I managed to drive the hundred miles home. But when I was two or three miles from home there was a muddy grade across a slough so I decided that I would slam bang through the slough. Everything went fine, I heard a kind of a crash but I stopped at the other side to see what was the matter and the car wouldn't start because a bolder in the slough had knocked the battery off the car so I had to walk home and get another battery. I had to go out again to see a little boy who was coughing a lot, about twelve miles south of town. When I got their, I found that the little eight year old boy had died. It is awfully hard when you are just their with few things in your bag to diagnosis what a fellow died from, however, the mother said that this other little boy is coughing just the same. I took a look at him. I had interned in the diphtheria hospital at one time and so I recognized it as diphtheria. I got him in to my car and dashed off for Regina and got him where they could put a laringo scope down and dilate his larynx so that he wouldn't choke. I got back to the farm where the little boy had had the diphtheria, a patient dropped in with a daughter who had an appendix. I drove her one hundred miles east to the Yorkton. The mother rode in the back seat and was car sick all of the way vomiting all over the place. We finally got her their and got the appendix out.

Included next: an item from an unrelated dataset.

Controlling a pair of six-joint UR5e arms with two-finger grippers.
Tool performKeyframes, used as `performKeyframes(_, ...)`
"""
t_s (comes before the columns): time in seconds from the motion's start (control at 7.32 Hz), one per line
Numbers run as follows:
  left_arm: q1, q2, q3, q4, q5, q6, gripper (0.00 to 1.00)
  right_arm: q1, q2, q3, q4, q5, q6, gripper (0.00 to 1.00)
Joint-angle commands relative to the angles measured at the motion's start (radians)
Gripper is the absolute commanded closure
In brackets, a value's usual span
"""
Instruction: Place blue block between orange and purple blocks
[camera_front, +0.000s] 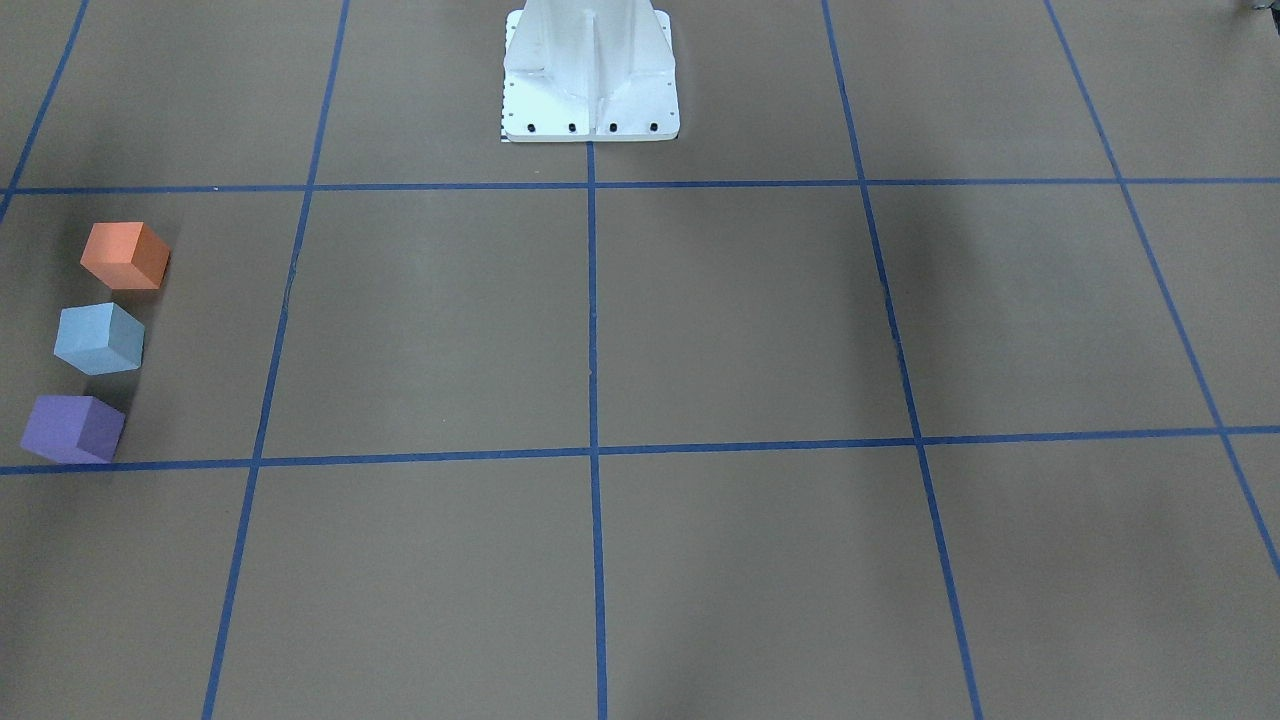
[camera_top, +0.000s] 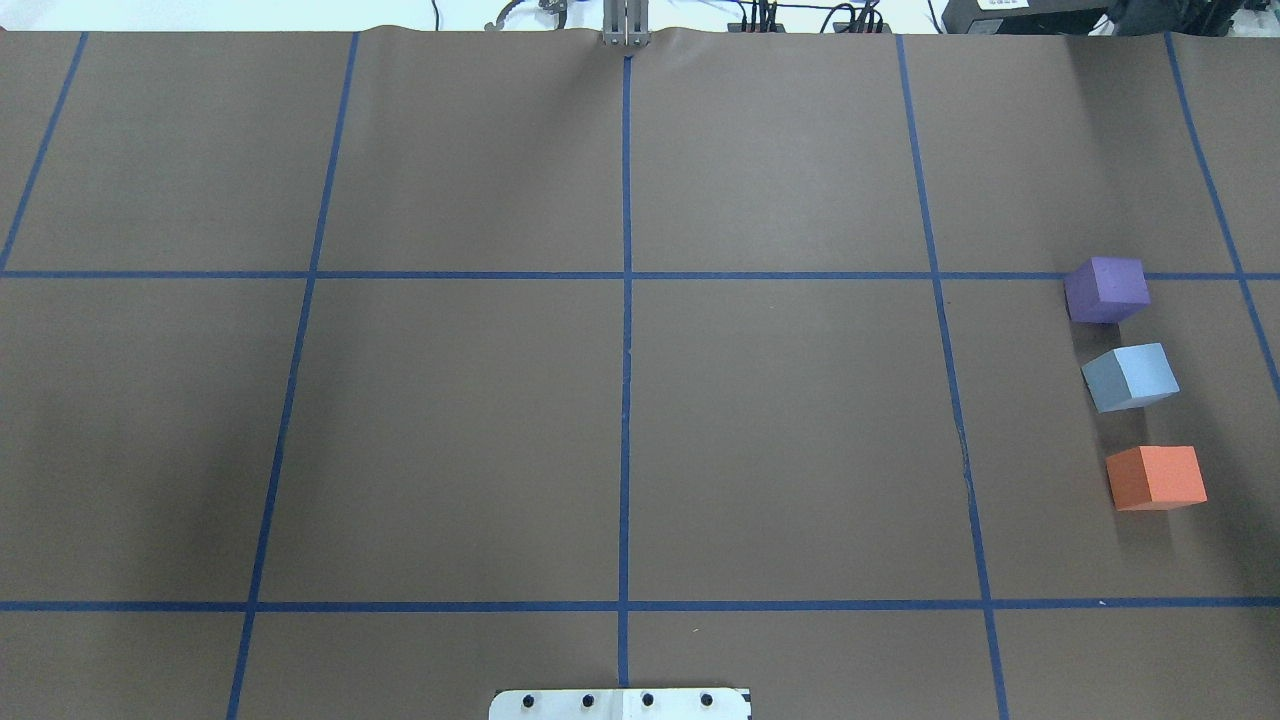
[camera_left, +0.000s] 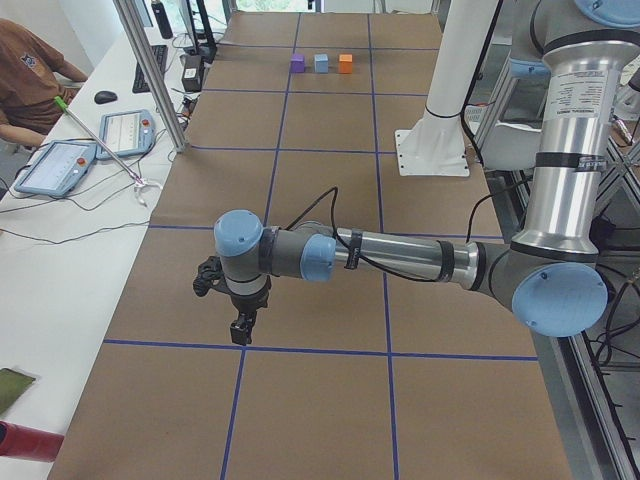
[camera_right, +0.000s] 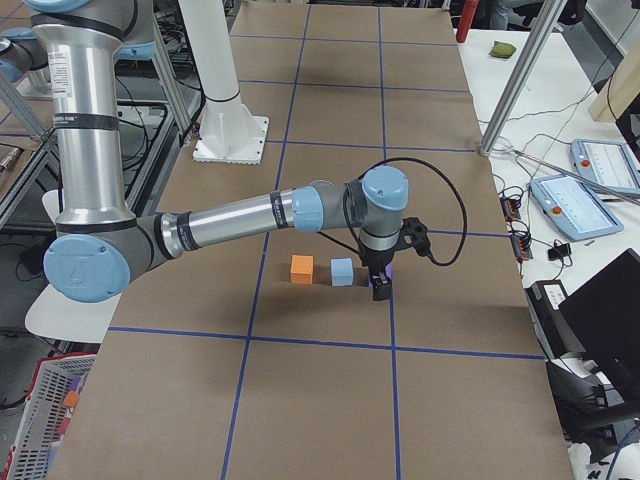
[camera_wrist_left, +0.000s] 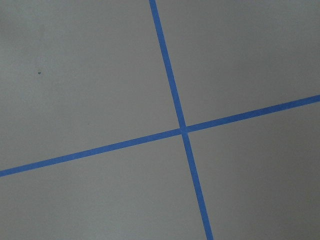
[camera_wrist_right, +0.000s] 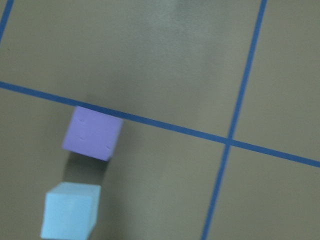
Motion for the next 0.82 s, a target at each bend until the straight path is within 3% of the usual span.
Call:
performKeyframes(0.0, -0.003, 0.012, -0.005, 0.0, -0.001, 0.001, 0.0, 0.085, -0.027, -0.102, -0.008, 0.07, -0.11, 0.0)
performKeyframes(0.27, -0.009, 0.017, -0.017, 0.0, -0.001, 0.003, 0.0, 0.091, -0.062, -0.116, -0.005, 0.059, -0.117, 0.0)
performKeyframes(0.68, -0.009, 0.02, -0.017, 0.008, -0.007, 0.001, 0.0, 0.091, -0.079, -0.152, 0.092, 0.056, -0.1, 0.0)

The doctor in Yorkton was named Dr. Houston. He had grown up on a farm. You may not know it but before the white man came 85% of the ducks that flew the skies of North America were hatched around those millions of sloughs in Saskatchewan. This was in the fall of the year. We got to Yorkton in the afternoon and Dr. Houston said "I probably won't be back by the time that you leave because we are going duck hunting". However, we sat and talked to his Icelandic wife around the breakfast table and we were rather slow in getting out and Clarence arrived with 140 mallard ducks that he had shot.

On another occasion (when I hadn't been to bed for three days) I had taken an emergency case to Regina and they talked me into going to the fairgrounds to watch a show. On the way home I had fifty miles of modern graded gravel road but when I turned off I had fifty miles of prairie trails before I reached Wishart and believe it or not I must have slept the whole fifty miles. I had at that time a mongrel dog that was only a pup. He was half Chesapeake and half Irish Setter. He was a one man dog and he knew my car when it was coming. I was arriving home at about three in the morning and his barking woke me up just before I drove through the front gate. I opened the gate and I fell asleep again and nearly drove through the end of the garage.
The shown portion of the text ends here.